» **REQUIREMENT**
Pull out every line below that contains the word "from".

» **COLLECTED MATERIAL**
/---
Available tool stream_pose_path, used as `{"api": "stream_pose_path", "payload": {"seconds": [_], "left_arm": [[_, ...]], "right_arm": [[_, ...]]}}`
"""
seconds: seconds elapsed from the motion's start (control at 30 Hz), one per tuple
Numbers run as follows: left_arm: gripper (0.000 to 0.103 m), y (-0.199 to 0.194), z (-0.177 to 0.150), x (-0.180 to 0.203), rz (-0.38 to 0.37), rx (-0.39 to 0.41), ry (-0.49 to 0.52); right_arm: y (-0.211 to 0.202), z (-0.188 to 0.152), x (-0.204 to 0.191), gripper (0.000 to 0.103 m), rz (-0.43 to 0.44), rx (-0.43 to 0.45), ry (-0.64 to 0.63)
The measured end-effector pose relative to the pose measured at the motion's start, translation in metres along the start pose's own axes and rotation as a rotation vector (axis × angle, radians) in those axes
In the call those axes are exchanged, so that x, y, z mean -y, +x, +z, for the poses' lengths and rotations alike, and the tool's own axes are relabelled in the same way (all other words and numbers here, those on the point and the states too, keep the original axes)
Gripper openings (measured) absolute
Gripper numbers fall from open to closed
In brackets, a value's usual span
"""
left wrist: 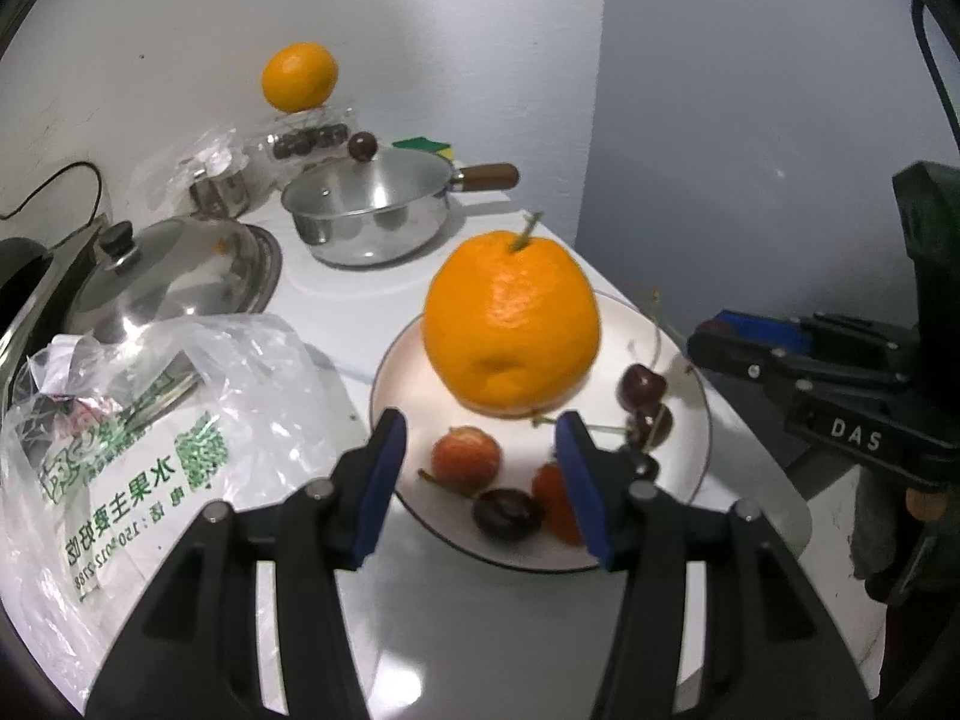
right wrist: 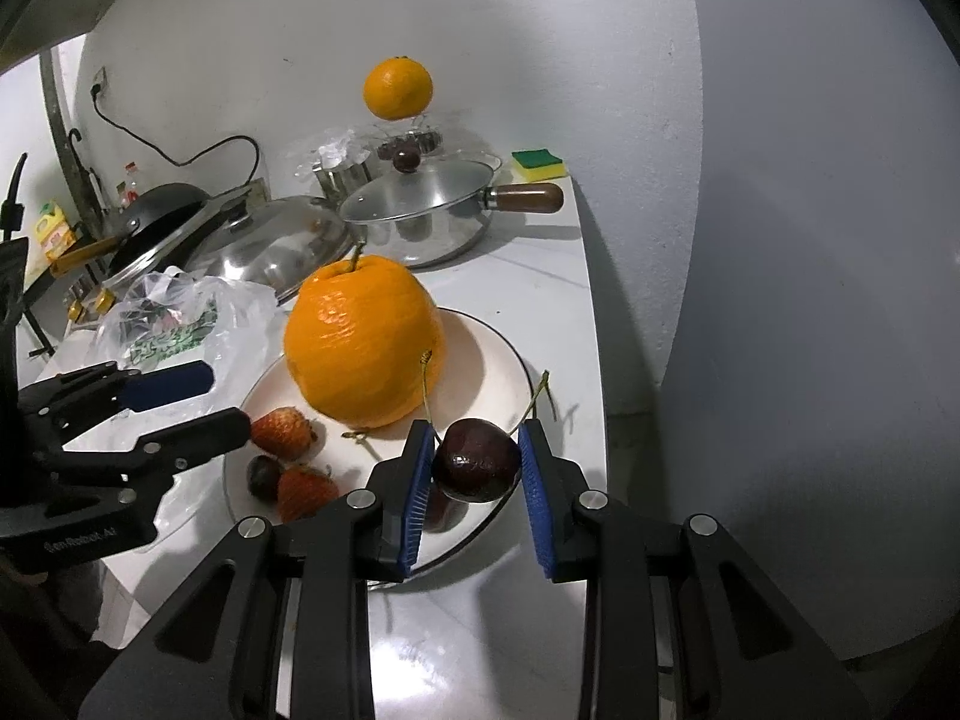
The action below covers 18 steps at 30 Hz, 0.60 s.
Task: Organize fruits
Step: 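Open both grippers to release the cherries onto the plate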
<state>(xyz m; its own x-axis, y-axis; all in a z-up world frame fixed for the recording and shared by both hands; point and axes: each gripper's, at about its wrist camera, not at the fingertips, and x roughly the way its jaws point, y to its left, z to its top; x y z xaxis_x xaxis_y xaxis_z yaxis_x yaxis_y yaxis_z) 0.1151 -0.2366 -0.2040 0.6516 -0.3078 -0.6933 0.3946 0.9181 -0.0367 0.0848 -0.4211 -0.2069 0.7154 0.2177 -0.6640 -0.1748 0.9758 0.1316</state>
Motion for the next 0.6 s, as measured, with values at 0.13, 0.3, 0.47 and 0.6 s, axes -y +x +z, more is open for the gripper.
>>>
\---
» **YOUR RESPONSE**
seconds: seconds elapsed from the motion's start (control at 30 Hz), one per tuple
Gripper numbers fall from open to closed

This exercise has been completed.